Editor’s Note: This story was originally published on December 30, 2018
(CNN Money) — Pfizer has been right there with the best pharmaceutical companies all year — until now.
The shares have dropped by more than 5% in the past week on concern that a wave of generic drugs will reduce its earnings growth rates, and the trend has raised questions about whether the company might be acquired.
“We think investors have overreacted to expected quarterly earnings weakness which is likely to prove temporary,” said Chief Financial Officer Frank D’Amelio in a statement on Friday.

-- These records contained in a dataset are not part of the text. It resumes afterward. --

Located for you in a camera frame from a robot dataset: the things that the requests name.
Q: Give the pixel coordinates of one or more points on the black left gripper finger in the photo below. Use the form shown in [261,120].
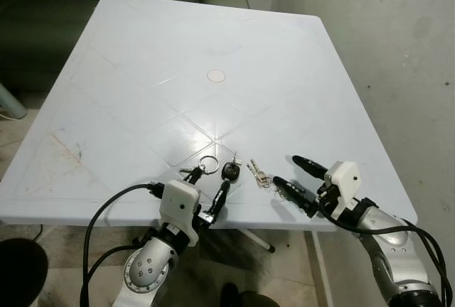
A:
[190,174]
[220,195]

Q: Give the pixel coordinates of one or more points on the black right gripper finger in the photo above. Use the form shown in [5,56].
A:
[310,165]
[293,192]

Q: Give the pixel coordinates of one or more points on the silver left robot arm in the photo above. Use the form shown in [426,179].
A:
[149,271]

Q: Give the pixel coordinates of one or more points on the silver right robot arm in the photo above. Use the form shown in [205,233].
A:
[391,250]

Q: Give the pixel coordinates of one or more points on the small silver keys bunch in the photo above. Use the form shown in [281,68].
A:
[257,174]

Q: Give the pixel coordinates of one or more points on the black car key fob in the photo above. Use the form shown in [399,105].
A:
[229,171]

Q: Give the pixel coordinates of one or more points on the white table leg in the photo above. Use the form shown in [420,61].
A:
[318,268]
[257,241]

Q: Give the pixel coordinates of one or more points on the white plastic table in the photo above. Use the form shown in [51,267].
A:
[213,115]

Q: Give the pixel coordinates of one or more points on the grey pipe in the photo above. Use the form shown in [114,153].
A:
[11,104]

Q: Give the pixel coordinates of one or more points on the black round stool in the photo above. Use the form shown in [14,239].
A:
[21,275]

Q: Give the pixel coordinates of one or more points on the dark green sofa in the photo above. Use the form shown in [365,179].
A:
[43,23]

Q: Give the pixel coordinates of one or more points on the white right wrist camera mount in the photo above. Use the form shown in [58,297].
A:
[343,179]

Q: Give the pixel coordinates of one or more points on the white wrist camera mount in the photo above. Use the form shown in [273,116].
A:
[343,179]
[178,207]

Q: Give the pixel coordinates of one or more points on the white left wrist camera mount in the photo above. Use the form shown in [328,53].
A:
[178,207]

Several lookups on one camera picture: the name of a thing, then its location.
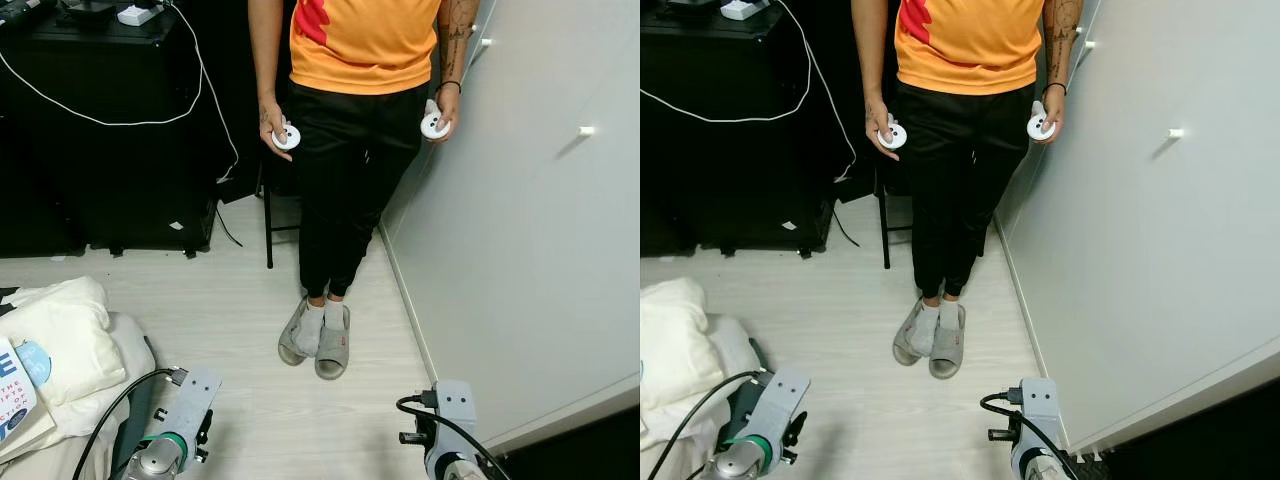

“While we acknowledge there are headwinds associated with US generic competition, we expect the net impact on earnings will not cause material changes to our 2019 revenue outlook or earnings per share,” he said.
Pfizer was assigned an outperform rating by BMO Capital Markets, a major investment bank, in a research note to investors on Friday. BMO said it had a $53 price target for the shares.
BMO also said it views “long-term fundamentals as solid, given improving sales trends driven by sales increases across many key categories”.
Pfizer’s forecast, issued in October, was for revenue growth of 2% to 3% in 2018, with adjusted earnings per share of $2.11 to $2.20.
The drug company’s shares have seen double-digit sales growth in three of the past four years. Most recently, in its latest quarter, net income rose 9% to $2.69 billion on $14.5 billion in revenue.